• Exercise details:
Repeat the listing below in full and exactly, but without its pictures.

• Raw data:
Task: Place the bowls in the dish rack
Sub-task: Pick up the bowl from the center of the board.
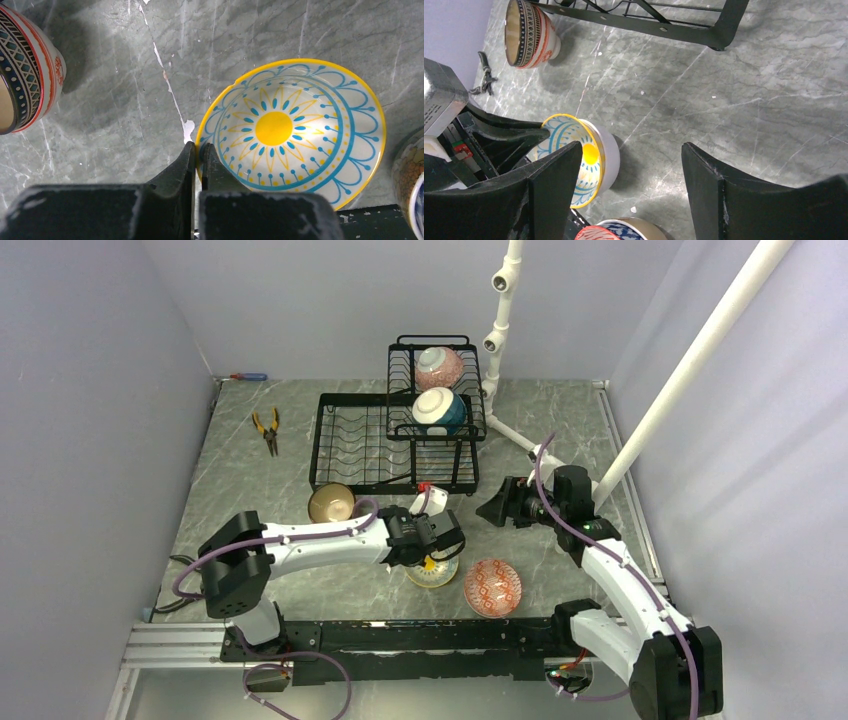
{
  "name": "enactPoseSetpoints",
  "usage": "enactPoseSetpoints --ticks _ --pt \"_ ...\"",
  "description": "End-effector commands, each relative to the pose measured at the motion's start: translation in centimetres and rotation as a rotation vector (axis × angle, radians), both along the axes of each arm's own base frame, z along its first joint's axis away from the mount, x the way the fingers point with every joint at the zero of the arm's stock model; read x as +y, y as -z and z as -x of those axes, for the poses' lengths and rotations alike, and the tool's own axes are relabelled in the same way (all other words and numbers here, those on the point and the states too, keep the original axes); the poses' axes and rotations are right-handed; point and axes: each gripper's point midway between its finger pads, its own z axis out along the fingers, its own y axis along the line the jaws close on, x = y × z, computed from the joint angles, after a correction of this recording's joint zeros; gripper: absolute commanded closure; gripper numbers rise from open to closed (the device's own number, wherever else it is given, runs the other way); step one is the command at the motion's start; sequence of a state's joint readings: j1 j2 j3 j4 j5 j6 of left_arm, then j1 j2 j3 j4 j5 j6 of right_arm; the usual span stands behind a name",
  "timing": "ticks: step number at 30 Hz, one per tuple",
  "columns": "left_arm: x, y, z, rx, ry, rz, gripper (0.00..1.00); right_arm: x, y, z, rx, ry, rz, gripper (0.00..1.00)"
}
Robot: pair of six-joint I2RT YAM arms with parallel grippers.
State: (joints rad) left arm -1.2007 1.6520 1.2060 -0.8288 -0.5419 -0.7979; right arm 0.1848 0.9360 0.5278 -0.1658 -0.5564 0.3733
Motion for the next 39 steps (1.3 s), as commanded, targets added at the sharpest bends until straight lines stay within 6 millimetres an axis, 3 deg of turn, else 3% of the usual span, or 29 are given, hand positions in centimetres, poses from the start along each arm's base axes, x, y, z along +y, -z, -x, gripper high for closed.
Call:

• Response to this task:
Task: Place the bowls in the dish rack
Sub-task: Pick up the bowl from the center of the board.
{
  "name": "enactPoseSetpoints",
  "usage": "enactPoseSetpoints --ticks _ --pt \"_ ...\"",
  "description": "End-effector commands, each relative to the pose measured at the motion's start: translation in centimetres and rotation as a rotation vector (axis × angle, radians), both along the axes of each arm's own base frame, z along its first joint's axis away from the mount, x the way the fingers point with every joint at the zero of the arm's stock model; read x as +y, y as -z and z as -x of those axes, for the poses' lengths and rotations alike, and the tool's own axes are relabelled in the same way (all other words and numbers here, those on the point and the states too, keep the original axes); the poses' axes and rotations are right-handed; point and axes: each gripper's point midway between its finger pads, its own z axis out along the fingers, its own y axis along the line the jaws close on, x = y × z, computed from the joint angles, after a correction of this recording's joint zeros; gripper: absolute commanded closure; gripper numbers rise from open to closed (the device's own number, wherever else it is given, runs the other way); step one is the command at the motion's start; sequence of a state's joint readings: j1 j2 j3 j4 j5 j6 of left_arm, then j1 j2 j3 j4 j5 j6 of right_arm; the usual span stands behind a name",
  "timing": "ticks: step number at 30 Hz, one per tuple",
  "columns": "left_arm: x, y, z, rx, ry, rz, gripper (0.00..1.00); right_arm: x, y, z, rx, ry, rz, gripper (0.00..1.00)"
}
Robot: pair of six-joint I2RT YAM arms with parallel grippers.
State: (joints rad) left arm -1.2007 1.6520 1.2060 -0.8288 -0.5419 -0.7979; right arm 0.1848 0.9360 0.5278 -0.1658 -0.5564 0.3733
Motion for the next 39 steps (1.3 s), as commanded, targets added at the sharpest bends until straight lines stay within 6 millimetres an axis, 3 deg of turn, else 3% of the usual span, or 29 are given, hand positions in centimetres, poses from the start along each arm's base axes, x, y, z along +y, -z, -x, gripper high for closed.
Call:

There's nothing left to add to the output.